The world needs to spend another 11.3 billion dollars to reach the goal of providing universal AIDS treatment in over 100 countries by 2010, the UNAIDS chief said Tuesday.
Michel Sidibe, the UN agency's new director, said that a total of 25 billion dollars (19.2 billion euros) was needed to reach the goal of providing medical care as well as prevention services.
Just over half of that amount is currently available, he said.
He urged donors not to let the global economic downturn prevent them from funding projects required to meet the ambitious targets in 111 countries.
"We cannot let the economic crisis paralyse us. Stimulus packages and economic adjustments should be made with a human face in mind," he said in a speech in the sprawling township of Khayelitsha, outside Cape Town.

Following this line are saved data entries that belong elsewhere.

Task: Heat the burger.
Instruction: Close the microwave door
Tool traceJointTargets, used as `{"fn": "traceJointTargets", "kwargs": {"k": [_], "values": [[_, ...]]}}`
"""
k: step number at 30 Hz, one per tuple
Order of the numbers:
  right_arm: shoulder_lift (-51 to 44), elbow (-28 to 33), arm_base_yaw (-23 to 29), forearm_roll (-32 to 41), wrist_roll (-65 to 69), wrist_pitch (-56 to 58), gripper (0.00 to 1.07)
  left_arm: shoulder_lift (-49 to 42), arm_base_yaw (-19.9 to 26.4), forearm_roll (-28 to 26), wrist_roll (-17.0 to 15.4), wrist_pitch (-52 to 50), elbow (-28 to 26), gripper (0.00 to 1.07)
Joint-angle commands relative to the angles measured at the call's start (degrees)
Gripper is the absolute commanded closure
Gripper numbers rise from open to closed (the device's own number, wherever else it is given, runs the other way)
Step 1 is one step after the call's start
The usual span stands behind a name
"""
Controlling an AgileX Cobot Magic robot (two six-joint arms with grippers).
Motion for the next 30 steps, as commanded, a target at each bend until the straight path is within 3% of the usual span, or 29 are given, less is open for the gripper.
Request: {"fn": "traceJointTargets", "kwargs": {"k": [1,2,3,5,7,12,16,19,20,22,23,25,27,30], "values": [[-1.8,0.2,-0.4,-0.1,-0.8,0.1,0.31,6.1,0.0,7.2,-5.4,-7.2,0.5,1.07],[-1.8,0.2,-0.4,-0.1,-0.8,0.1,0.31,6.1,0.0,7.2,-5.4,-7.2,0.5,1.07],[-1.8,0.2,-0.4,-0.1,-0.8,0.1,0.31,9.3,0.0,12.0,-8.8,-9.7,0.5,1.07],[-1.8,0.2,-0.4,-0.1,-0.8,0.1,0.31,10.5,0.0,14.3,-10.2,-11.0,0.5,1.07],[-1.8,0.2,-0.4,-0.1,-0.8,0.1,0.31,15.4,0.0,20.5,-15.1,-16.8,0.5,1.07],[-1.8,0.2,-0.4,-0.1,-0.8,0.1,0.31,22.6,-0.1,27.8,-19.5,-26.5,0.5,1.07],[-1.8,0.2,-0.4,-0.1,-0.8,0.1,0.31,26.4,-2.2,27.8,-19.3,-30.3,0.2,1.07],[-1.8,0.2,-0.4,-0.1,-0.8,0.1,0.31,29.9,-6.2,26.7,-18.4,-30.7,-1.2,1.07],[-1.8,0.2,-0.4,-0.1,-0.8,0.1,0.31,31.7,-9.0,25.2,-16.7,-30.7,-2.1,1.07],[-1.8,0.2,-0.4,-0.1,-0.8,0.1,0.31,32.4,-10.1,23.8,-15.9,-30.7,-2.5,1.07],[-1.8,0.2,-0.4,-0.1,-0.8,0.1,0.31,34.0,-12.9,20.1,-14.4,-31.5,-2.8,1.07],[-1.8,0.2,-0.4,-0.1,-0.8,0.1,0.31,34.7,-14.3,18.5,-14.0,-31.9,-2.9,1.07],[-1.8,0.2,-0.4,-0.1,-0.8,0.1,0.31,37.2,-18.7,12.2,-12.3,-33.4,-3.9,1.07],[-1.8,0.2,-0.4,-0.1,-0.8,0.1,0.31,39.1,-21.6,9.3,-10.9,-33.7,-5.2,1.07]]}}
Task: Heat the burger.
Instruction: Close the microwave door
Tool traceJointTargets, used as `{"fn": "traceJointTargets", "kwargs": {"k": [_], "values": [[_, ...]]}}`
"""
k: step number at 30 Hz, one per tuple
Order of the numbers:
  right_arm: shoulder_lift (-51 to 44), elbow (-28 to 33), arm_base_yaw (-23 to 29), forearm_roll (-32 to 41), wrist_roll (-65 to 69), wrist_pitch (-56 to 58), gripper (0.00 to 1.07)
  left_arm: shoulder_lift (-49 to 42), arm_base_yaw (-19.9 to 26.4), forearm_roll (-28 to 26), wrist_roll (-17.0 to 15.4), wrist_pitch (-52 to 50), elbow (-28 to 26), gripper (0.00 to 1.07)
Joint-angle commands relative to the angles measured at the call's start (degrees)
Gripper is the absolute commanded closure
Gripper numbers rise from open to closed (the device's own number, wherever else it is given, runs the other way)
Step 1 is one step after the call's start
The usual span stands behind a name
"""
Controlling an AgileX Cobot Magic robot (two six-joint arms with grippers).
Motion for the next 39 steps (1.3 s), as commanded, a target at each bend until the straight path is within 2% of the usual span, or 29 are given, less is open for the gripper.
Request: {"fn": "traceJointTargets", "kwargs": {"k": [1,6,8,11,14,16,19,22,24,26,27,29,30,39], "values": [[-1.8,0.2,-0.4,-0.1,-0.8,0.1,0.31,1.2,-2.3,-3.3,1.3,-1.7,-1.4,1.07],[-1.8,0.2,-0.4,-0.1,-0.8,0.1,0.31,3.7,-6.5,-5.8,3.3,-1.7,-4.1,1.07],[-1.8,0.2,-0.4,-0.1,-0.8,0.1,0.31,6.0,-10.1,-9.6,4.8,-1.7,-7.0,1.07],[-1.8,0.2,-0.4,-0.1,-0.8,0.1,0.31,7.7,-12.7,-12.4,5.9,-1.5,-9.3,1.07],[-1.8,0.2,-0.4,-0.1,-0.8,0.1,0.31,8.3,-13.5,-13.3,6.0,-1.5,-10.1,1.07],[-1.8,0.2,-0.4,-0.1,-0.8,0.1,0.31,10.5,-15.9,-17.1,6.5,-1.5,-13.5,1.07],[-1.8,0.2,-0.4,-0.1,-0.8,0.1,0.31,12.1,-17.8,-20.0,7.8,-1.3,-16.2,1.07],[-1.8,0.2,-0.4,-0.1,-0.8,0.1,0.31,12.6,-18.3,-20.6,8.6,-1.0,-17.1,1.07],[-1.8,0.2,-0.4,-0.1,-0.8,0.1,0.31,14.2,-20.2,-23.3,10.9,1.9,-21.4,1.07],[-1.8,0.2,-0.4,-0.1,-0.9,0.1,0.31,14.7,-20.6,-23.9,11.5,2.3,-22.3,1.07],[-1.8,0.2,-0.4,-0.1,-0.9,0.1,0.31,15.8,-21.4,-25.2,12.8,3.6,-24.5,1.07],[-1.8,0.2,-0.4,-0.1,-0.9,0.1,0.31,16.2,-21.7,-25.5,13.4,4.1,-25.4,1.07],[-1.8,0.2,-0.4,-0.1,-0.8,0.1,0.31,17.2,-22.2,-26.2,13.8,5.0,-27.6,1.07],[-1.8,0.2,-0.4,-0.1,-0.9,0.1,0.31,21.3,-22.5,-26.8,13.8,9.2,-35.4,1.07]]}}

"We don't need much money, we need only 25 billion. Twenty-five billion is nothing for saving 1.3 million lives, making sure 2.6 million are not infected," Sidibe said.
Around 13.7 billion dollars was invested in 2008 to battle the disease which has killed over two million people around the world.
One third of the additional money should come from domestic sources in each country, Sidibe said, assuming that governments do not shave their health budgets to cope with the downturn.
Khayelitsha was where South Africa first provided anti-retrovirals in 2001, three years before national government gave in to pressure to provide treatment across the country.
South Africa has the world's highest AIDS caseload at five million people.
Globally, nearly 33 million are now infected with HIV with 2.7 million new infections in 2007.